▸ About this task: Each line from the start of the records through the line containing "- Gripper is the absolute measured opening" is to be transcribed exactly, and no other line is to be included.

▸ Items from a dataset:
====
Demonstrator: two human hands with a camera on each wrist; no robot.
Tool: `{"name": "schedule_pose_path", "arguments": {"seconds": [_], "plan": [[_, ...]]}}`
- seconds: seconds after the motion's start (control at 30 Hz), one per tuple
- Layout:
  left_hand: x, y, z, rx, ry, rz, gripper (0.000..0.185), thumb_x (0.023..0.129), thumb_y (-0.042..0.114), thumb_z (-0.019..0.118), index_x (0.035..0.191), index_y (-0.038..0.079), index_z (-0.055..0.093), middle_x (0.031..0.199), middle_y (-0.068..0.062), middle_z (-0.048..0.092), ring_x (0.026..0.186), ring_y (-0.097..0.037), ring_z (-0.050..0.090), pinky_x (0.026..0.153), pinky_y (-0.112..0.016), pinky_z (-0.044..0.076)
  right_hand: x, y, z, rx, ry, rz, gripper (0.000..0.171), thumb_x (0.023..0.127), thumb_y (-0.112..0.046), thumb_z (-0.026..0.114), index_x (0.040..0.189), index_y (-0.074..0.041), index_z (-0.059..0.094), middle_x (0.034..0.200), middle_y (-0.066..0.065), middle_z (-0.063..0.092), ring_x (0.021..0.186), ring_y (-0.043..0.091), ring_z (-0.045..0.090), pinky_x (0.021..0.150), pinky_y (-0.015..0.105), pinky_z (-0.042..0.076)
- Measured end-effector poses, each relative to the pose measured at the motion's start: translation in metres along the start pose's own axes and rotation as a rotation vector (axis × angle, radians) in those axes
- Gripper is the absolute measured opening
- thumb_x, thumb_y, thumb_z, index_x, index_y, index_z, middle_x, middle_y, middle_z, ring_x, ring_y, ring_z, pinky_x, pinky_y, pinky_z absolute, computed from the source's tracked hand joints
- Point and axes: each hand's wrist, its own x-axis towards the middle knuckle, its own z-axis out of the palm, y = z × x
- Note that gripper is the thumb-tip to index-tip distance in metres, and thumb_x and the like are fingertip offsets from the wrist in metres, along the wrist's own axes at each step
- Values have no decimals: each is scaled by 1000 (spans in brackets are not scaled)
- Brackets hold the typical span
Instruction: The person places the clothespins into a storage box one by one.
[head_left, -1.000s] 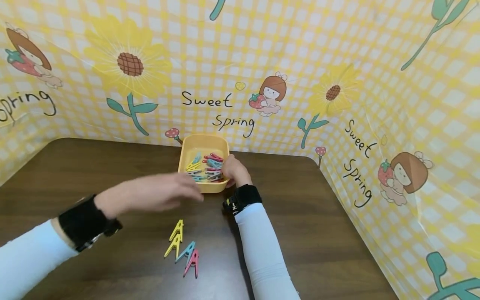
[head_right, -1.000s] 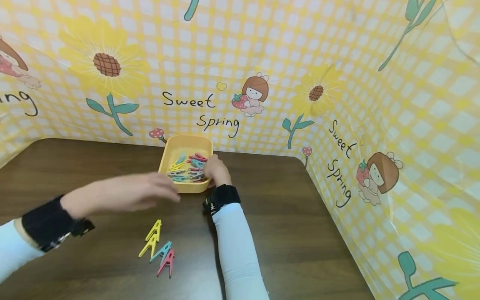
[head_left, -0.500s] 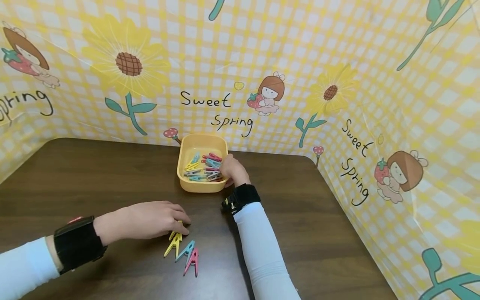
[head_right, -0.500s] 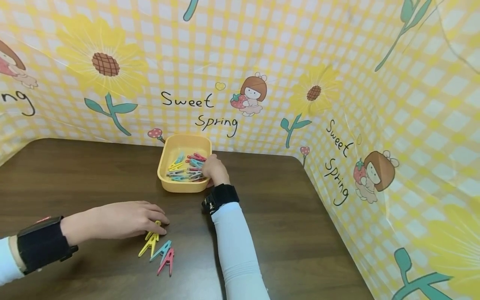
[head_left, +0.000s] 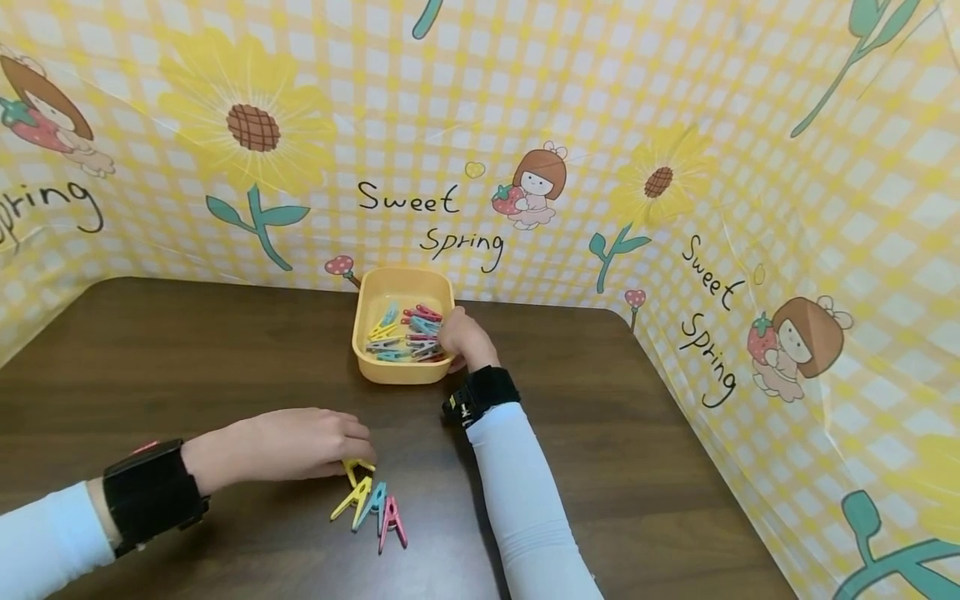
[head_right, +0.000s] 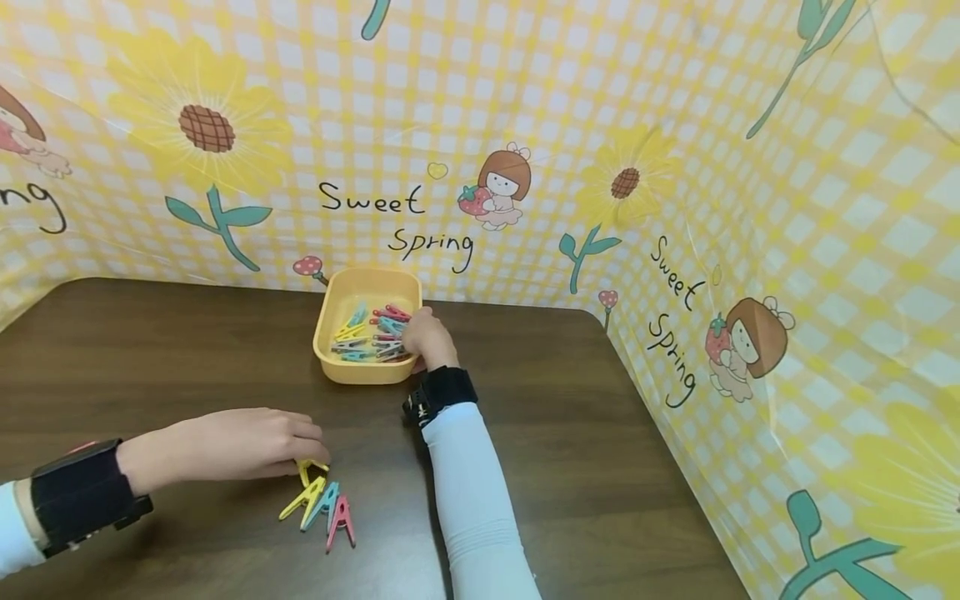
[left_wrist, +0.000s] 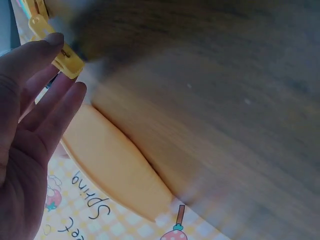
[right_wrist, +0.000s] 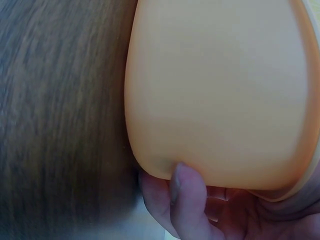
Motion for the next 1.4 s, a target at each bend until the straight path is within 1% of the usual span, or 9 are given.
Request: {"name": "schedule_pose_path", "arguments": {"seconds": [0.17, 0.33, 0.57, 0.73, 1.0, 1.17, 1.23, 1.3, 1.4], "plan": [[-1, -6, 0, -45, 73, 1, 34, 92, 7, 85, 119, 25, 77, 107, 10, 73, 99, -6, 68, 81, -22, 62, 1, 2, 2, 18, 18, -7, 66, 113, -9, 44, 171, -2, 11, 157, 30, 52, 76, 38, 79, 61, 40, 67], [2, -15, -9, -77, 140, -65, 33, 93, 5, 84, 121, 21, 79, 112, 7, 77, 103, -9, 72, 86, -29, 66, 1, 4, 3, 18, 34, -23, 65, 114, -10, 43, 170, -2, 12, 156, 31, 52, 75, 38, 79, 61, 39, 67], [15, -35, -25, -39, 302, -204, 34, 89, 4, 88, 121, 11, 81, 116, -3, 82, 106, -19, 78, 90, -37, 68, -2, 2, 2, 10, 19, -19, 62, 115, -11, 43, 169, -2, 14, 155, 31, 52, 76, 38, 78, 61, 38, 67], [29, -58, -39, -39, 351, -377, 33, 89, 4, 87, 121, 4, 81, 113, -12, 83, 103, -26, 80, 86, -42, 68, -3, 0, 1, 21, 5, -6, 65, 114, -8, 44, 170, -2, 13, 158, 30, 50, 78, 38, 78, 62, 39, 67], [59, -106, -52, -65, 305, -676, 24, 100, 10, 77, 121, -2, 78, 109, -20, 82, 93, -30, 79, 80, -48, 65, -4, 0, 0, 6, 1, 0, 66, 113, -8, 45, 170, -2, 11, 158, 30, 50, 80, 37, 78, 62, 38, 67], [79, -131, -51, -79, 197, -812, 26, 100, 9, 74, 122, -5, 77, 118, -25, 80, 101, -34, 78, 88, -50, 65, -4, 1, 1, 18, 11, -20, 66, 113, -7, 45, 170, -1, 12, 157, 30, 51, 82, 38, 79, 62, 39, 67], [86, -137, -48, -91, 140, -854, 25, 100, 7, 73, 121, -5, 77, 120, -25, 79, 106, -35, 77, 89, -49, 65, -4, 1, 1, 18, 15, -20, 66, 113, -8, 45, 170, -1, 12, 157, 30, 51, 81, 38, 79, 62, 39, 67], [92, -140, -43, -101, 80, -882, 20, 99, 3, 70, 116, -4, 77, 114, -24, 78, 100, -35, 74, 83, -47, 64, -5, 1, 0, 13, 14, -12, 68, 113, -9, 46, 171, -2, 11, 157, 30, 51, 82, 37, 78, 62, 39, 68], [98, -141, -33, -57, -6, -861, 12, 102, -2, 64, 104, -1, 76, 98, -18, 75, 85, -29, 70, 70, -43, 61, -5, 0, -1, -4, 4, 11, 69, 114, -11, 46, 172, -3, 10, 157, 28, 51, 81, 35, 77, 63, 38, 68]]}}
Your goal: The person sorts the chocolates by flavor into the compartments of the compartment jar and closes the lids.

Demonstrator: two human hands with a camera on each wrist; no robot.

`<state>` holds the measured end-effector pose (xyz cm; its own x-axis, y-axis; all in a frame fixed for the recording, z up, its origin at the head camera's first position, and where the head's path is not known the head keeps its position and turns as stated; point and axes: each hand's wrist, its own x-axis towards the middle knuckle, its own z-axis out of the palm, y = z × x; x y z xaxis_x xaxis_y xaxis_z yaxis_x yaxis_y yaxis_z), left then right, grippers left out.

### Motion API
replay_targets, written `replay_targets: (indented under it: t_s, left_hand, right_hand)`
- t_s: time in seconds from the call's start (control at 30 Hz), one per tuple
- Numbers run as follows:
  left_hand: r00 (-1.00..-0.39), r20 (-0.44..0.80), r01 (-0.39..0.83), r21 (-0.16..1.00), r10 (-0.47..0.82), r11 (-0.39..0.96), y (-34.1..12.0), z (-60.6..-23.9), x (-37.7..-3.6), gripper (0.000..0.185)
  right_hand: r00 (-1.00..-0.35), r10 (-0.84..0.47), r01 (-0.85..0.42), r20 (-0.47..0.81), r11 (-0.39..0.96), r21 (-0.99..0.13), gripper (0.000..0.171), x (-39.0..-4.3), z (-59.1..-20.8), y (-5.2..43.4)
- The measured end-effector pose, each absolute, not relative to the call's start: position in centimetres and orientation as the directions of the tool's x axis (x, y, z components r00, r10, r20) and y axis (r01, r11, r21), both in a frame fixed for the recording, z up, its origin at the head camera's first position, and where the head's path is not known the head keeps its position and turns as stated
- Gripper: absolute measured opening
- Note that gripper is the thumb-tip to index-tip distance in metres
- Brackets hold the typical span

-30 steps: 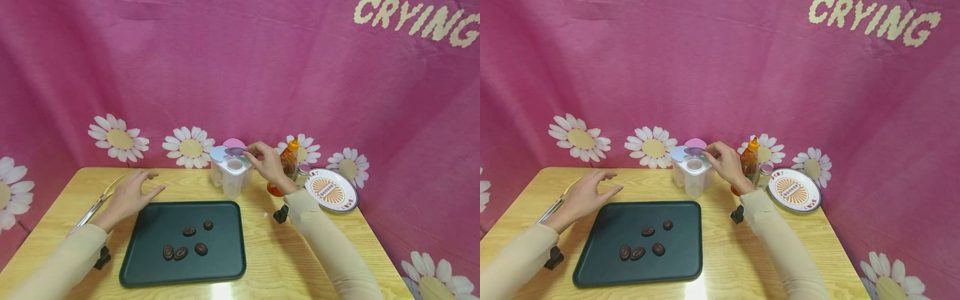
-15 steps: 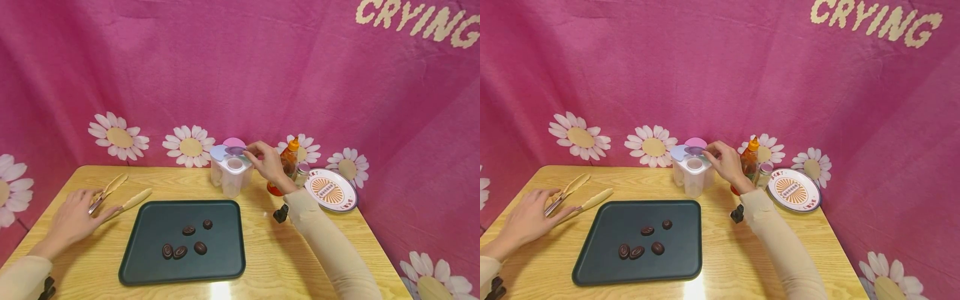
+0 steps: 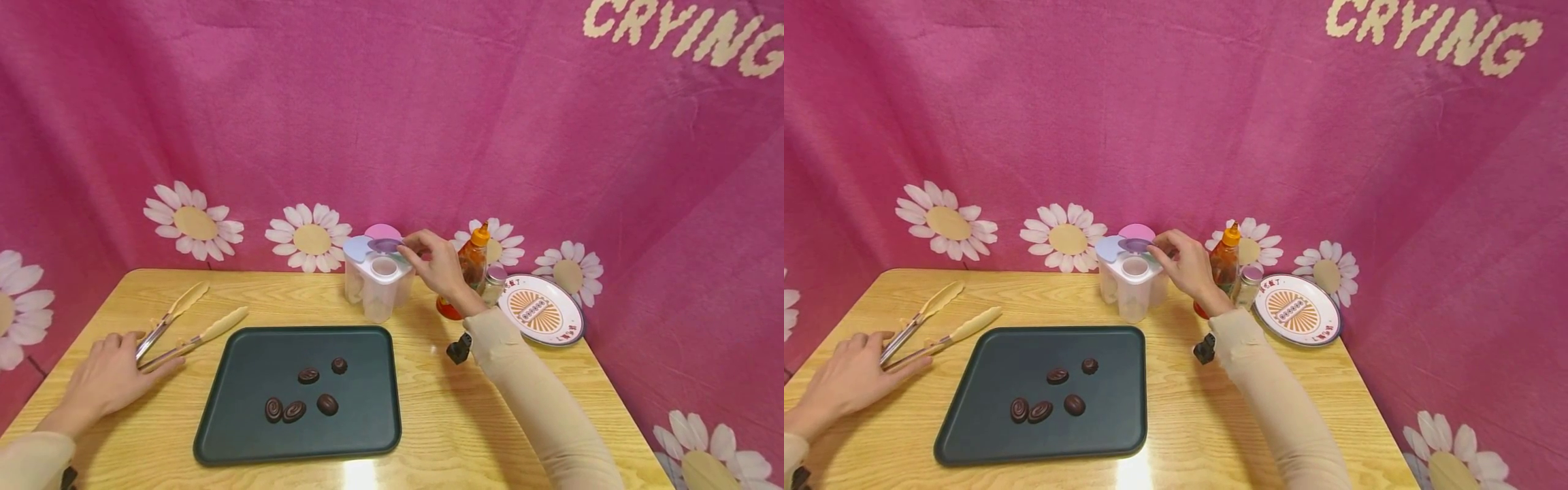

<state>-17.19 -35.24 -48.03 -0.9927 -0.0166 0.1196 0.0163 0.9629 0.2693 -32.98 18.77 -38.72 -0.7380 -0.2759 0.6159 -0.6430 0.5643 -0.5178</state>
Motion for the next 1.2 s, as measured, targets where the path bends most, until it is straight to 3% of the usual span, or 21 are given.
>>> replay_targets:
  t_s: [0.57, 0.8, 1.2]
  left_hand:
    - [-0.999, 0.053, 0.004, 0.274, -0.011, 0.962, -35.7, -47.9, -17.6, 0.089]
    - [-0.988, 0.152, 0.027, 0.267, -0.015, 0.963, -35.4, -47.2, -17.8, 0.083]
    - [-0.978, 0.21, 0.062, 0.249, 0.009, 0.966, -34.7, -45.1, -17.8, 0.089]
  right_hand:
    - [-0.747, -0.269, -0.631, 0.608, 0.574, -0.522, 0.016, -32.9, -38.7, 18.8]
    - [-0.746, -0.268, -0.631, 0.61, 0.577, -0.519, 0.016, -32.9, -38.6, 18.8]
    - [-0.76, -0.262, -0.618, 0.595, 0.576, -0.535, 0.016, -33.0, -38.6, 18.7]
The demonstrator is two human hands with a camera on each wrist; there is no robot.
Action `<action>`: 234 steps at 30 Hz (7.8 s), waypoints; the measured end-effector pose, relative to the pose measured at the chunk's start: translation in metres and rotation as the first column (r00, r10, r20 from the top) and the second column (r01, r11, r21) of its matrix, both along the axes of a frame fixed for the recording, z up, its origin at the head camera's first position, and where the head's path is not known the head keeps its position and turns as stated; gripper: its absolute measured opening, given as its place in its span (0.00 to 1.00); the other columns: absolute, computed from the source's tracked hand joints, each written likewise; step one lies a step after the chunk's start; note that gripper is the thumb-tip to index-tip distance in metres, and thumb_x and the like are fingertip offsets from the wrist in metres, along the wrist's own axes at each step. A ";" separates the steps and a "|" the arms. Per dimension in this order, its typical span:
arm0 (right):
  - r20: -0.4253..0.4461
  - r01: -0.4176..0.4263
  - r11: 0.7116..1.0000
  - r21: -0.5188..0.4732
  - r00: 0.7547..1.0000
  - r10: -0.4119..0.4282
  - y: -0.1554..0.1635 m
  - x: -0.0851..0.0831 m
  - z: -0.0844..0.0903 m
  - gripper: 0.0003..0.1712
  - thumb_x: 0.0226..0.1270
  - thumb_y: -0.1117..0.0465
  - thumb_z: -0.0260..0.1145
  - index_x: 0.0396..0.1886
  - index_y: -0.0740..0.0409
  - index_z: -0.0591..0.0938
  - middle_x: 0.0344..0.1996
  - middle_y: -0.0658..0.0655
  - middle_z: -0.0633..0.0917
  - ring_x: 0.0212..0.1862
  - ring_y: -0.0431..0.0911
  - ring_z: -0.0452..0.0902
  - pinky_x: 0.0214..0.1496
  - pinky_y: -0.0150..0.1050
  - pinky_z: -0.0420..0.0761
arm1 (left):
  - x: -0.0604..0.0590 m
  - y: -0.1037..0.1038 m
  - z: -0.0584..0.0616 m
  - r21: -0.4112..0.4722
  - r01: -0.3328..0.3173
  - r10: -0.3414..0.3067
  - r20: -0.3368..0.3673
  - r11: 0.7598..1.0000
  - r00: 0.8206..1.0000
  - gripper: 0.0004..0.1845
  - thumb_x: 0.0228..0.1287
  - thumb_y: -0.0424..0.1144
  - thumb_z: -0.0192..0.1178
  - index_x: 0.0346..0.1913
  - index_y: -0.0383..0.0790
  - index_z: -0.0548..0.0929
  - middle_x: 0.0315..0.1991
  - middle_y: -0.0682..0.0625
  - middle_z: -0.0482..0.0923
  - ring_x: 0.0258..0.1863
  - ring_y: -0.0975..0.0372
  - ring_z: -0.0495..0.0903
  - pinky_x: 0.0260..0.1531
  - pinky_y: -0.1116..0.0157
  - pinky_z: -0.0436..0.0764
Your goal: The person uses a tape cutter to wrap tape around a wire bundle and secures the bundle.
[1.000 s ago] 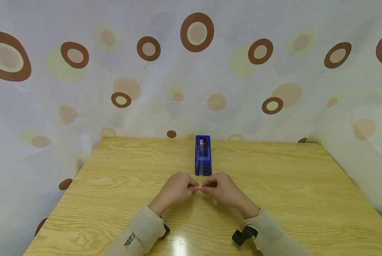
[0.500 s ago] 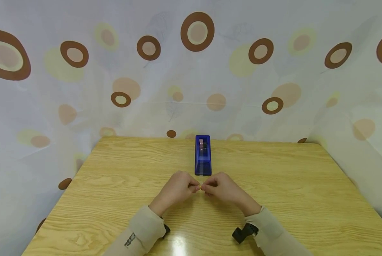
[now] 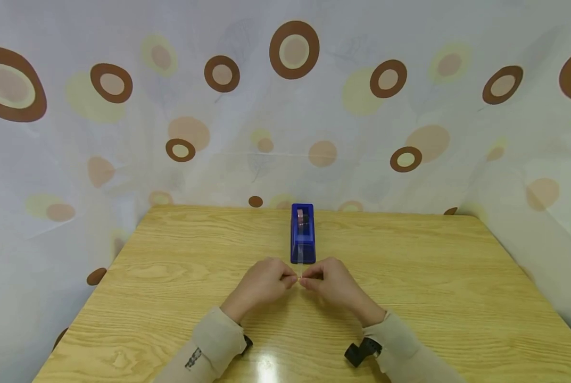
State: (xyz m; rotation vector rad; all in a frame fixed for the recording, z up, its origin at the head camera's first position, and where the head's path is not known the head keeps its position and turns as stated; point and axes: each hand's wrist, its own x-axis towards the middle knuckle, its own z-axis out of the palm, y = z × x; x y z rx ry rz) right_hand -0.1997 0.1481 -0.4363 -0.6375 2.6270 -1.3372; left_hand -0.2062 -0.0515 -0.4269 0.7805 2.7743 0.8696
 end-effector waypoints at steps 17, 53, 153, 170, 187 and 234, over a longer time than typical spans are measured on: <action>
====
▸ Response area:
Demonstrator: two human hands with a camera on each wrist; no robot.
Tool: `{"name": "schedule_pose_path", "arguments": {"seconds": [_], "plan": [[_, ...]]}}`
- seconds: seconds after the motion's start (control at 30 Hz), one per tuple
- Layout:
  left_hand: x, y, z, rx, ry, rz, gripper (0.000..0.185), thumb_x (0.023..0.129), thumb_y (-0.042..0.114), thumb_z (-0.019..0.118), index_x (0.035..0.191), index_y (-0.038..0.079), index_z (-0.055..0.093), middle_x (0.031..0.199), middle_y (-0.068..0.062), middle_z (-0.048..0.092), ring_x (0.026..0.186), ring_y (-0.097..0.037), ring_z (-0.050..0.090), pinky_x (0.026..0.153), pinky_y (-0.112..0.016), pinky_z (-0.044..0.076)
  right_hand: x, y, z, rx, ry, rz, gripper (0.000..0.171), thumb_x (0.023..0.127), thumb_y (-0.112..0.046), thumb_z (-0.026..0.114), index_x (0.040..0.189), index_y (-0.074..0.041), index_z (-0.059..0.094), middle_x (0.034..0.200), middle_y (-0.066..0.065), middle_z (-0.063..0.092), ring_x (0.021..0.186), ring_y (-0.043..0.091), ring_z (-0.045..0.090), pinky_x (0.021..0.150), pinky_y (-0.015..0.105), pinky_z (-0.042..0.076)
- Measured end-effector poses, each relative to the pose measured at the motion's start: translation in metres along the start pose's own axes and rotation as a rotation vector (axis × angle, radians) in those axes
- Gripper is the absolute measured opening

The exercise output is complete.